Data entries:

>>>>>

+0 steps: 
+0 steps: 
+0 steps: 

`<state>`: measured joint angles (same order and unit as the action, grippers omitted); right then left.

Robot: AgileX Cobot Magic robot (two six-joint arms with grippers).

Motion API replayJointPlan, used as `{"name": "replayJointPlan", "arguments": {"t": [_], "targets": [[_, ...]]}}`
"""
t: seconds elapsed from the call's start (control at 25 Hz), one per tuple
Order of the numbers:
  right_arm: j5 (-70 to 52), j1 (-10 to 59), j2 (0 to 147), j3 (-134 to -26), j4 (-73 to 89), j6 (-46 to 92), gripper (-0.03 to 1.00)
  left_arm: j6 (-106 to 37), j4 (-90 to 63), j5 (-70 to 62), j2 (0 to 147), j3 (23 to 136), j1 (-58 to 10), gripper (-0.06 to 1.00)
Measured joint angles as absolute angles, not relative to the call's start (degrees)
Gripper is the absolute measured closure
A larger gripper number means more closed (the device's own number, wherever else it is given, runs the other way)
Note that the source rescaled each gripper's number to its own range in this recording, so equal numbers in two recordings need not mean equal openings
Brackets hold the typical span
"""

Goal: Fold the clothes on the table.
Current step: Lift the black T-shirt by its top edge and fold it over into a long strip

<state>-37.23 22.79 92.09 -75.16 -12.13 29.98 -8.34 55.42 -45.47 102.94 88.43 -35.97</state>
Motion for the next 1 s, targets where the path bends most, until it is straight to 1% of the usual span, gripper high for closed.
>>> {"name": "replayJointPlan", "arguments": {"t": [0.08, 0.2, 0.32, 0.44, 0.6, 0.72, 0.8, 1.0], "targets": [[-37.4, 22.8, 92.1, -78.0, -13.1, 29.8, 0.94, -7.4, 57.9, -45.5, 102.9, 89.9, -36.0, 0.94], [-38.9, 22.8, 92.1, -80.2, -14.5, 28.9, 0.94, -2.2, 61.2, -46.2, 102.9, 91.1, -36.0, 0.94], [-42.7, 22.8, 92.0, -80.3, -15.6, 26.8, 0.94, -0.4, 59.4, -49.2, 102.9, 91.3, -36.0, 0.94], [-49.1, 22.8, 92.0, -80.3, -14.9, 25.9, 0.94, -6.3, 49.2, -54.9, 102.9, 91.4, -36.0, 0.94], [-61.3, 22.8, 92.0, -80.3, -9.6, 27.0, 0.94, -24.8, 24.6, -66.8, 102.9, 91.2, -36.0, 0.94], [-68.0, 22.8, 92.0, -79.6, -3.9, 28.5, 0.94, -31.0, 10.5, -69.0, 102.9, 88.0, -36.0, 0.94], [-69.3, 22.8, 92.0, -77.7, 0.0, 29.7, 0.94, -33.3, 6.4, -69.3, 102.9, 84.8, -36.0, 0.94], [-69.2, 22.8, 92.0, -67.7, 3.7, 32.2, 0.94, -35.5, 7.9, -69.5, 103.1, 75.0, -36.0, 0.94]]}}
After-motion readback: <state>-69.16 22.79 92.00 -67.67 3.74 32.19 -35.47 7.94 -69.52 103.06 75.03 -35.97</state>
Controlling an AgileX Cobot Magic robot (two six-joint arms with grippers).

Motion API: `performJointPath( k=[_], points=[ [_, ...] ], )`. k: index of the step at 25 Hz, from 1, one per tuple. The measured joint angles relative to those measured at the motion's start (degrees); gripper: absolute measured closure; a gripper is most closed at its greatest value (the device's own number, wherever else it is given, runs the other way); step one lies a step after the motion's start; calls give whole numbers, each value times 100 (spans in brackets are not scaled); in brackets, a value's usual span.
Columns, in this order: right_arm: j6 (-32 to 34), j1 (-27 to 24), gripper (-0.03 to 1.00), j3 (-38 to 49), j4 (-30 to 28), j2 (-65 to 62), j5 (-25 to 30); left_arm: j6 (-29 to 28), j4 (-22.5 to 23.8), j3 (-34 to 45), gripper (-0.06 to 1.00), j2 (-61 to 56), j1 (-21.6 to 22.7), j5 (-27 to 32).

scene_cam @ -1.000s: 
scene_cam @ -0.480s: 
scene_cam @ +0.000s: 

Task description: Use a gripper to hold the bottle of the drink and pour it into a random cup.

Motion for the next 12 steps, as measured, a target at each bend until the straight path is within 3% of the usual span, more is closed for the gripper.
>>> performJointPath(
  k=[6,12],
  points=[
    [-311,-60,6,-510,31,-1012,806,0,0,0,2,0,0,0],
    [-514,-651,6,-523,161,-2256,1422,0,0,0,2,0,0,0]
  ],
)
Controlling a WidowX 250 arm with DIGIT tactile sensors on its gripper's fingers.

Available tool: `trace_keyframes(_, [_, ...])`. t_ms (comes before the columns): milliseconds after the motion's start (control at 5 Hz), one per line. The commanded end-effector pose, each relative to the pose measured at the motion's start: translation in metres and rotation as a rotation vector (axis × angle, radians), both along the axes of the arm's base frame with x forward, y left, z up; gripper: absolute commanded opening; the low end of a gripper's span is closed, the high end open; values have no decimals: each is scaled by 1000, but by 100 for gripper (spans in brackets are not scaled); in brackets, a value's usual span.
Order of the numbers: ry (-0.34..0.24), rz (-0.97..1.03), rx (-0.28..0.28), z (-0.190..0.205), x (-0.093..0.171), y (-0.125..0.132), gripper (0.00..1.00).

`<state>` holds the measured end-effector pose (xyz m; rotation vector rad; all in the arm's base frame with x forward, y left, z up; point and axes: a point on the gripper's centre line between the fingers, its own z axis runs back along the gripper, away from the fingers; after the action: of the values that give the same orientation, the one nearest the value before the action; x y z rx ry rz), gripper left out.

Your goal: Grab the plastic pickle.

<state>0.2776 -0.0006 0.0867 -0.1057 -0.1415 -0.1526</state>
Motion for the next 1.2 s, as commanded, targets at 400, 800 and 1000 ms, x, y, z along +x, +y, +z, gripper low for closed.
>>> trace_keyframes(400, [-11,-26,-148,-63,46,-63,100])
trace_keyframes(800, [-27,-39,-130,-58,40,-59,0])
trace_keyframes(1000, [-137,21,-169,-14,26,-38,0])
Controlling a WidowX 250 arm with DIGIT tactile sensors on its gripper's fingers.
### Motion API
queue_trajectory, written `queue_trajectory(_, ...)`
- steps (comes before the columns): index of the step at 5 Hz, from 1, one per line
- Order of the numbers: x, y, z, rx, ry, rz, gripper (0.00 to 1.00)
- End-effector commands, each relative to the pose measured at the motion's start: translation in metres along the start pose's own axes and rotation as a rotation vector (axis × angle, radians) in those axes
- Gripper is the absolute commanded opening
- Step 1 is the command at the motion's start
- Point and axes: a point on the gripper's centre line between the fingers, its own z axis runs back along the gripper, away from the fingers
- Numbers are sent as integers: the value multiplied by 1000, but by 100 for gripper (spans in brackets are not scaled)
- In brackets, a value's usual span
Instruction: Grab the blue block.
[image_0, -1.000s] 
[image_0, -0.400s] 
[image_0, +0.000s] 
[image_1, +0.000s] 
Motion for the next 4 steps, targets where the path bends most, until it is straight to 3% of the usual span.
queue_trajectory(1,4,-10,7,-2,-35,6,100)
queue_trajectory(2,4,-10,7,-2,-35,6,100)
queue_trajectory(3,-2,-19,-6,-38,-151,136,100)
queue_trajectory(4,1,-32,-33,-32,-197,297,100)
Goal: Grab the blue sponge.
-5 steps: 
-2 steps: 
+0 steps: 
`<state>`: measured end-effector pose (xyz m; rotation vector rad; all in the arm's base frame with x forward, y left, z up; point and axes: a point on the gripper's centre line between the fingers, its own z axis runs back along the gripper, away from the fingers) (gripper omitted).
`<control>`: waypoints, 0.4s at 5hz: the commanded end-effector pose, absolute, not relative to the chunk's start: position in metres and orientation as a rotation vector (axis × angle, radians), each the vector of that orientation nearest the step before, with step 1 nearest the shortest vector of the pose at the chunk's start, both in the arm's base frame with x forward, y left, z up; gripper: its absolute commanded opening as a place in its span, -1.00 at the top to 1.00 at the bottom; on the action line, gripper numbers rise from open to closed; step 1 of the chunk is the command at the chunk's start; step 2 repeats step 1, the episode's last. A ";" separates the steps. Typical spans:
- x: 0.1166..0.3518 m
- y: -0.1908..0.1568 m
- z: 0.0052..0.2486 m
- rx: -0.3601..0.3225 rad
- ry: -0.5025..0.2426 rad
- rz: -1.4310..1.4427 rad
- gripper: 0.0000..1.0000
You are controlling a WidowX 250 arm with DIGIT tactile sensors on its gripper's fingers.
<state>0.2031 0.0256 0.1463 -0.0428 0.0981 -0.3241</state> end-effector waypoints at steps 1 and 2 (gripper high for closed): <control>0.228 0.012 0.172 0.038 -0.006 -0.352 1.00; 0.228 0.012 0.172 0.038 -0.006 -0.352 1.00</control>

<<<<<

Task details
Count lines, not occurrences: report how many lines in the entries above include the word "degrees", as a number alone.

Result for this task
2